Arrestato per spaccio un 29enne napoletano in possesso di diverse dosi di cocaina per un totale di 31 grammi. In tasca anche 130 euro in banconote di piccolo taglio

677

Ieri sera, gli agenti del Commissariato di Polizia Vasto Arenaccia, hanno arrestato Marcantonio Pino, 29enne napoletano, pregiudicato per detenzione e spaccio di sostanza stupefacente.




L’attenta e continuativa  attività di indagine svolta dai poliziotti del Commissariato Vasto Arenaccia, finalizzata alla repressione dei reati in genere, ma soprattutto al contrasto dello spaccio di sostanze stupefacenti nel territorio, ha concesso di porre fine all’attività di spaccio del soggetto arrestato.

Durante un servizio di polizia giudiziaria, appositamente predisposto, gli agenti hanno potuto vedere il pregiudicato fuoriuscire dalla sua abitazione, verso le 16.20, e stazionare con fare nervoso sul marciapiede.
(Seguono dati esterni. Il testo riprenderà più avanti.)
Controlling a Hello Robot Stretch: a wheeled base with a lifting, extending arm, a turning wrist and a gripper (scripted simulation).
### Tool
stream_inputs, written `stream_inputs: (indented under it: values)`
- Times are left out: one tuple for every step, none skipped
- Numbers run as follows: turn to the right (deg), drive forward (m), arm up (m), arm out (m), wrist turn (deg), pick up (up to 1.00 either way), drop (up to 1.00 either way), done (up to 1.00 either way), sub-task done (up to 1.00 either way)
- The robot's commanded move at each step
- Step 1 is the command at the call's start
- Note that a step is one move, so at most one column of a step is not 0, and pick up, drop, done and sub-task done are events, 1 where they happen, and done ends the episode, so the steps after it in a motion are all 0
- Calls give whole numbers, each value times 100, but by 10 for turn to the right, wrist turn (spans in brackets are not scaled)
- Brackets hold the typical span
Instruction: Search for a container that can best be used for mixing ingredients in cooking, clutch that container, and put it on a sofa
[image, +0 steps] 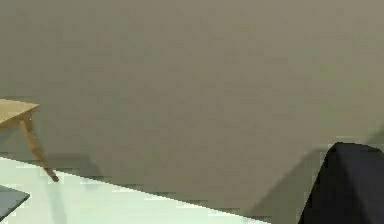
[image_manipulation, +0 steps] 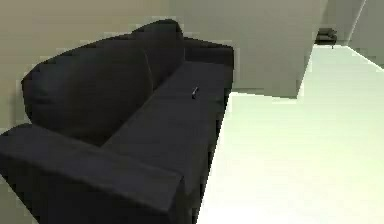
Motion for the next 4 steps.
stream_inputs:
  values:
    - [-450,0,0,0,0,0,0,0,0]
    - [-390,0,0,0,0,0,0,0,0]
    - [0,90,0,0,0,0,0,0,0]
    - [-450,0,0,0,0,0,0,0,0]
Dopo pochi secondi è giunto un ciclomotore con a bordo una persona che, avvicinata da Pino, gli consegnava una  banconota da 20euro immediatamente intascata, e ne riceveva una bustina di cellophane che lo stesso estraeva dal polsino risvoltato della maglia che indossava.

Il centauro si allontanava rapidamente verso Corso Meridionale ed il Pino rientrava nello stabile, seguito dai poliziotti che lo hanno bloccato mentre estraeva dal passamano della ringhiera delle scale una busta per alimenti.




Scattata la perquisizione, nei polsini risvoltati della maglietta dell’uomo, gli agenti trovavano due ritagli di buste con all’interno, rispettivamente, quattro palline di cellophane contenenti polvere bianca, nella tasca dei pantaloni la somma di 130 euro in banconote di piccolo taglio ed un telefono cellulare.

Inoltre, nella busta estratta dal corrimano sono state trovate altre 26 palline di cellophane, contenenti sempre una sostanza bianca che al narcotest risultata essere cocaina, per un peso complessivo di 31 grammi.

Marcantonio Pino veniva arrestato ed associato alla casa circondariale di Poggioreale. La sostanza ed i soldi sequestrati e posti a disposizione dell’Autorità Giudiziaria.